■ TASK DESCRIPTION:
Return all the data exactly, keeping the pictures out.

:: EXTRACTED MATERIAL

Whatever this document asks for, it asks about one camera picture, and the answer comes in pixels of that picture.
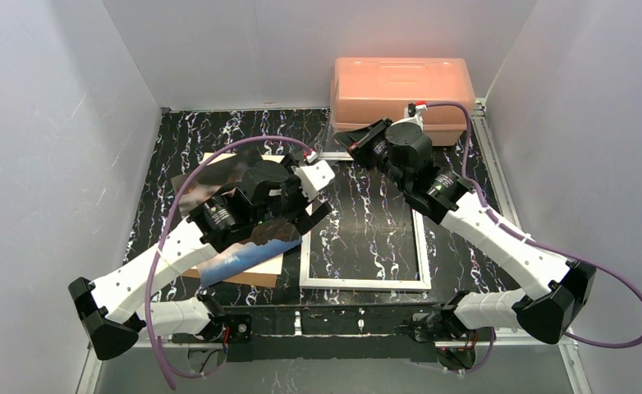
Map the clear glass sheet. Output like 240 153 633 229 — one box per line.
319 127 352 161

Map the sunset landscape photo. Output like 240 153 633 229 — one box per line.
169 149 304 288

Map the white picture frame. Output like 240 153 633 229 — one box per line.
298 151 433 292

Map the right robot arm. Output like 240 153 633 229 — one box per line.
334 105 596 344

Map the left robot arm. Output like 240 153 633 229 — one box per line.
68 156 335 360

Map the pink plastic storage box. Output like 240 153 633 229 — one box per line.
330 57 475 132

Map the brown backing board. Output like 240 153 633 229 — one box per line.
181 153 314 288

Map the aluminium rail base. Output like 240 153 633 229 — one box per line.
88 307 579 364

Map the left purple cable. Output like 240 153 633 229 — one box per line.
144 135 318 391

::::

■ RESPONSE BELOW:
Whatever this document asks for, it asks about one camera picture, and the answer comes in pixels of that picture.
Map the clear glass sheet. Output like 240 153 633 229 — one box per line.
319 127 352 161

Map the sunset landscape photo. Output like 240 153 633 229 — one box per line.
169 149 304 288

Map the white picture frame. Output like 240 153 633 229 — one box per line.
298 151 433 292

Map the right robot arm. Output like 240 153 633 229 — one box per line.
334 105 596 344

Map the left robot arm. Output like 240 153 633 229 — one box per line.
68 156 335 360

Map the pink plastic storage box. Output like 240 153 633 229 — one box per line.
330 57 475 132

Map the brown backing board. Output like 240 153 633 229 — one box per line.
181 153 314 288

Map the aluminium rail base. Output like 240 153 633 229 — one box per line.
88 307 579 364

Map the left purple cable. Output like 240 153 633 229 — one box per line.
144 135 318 391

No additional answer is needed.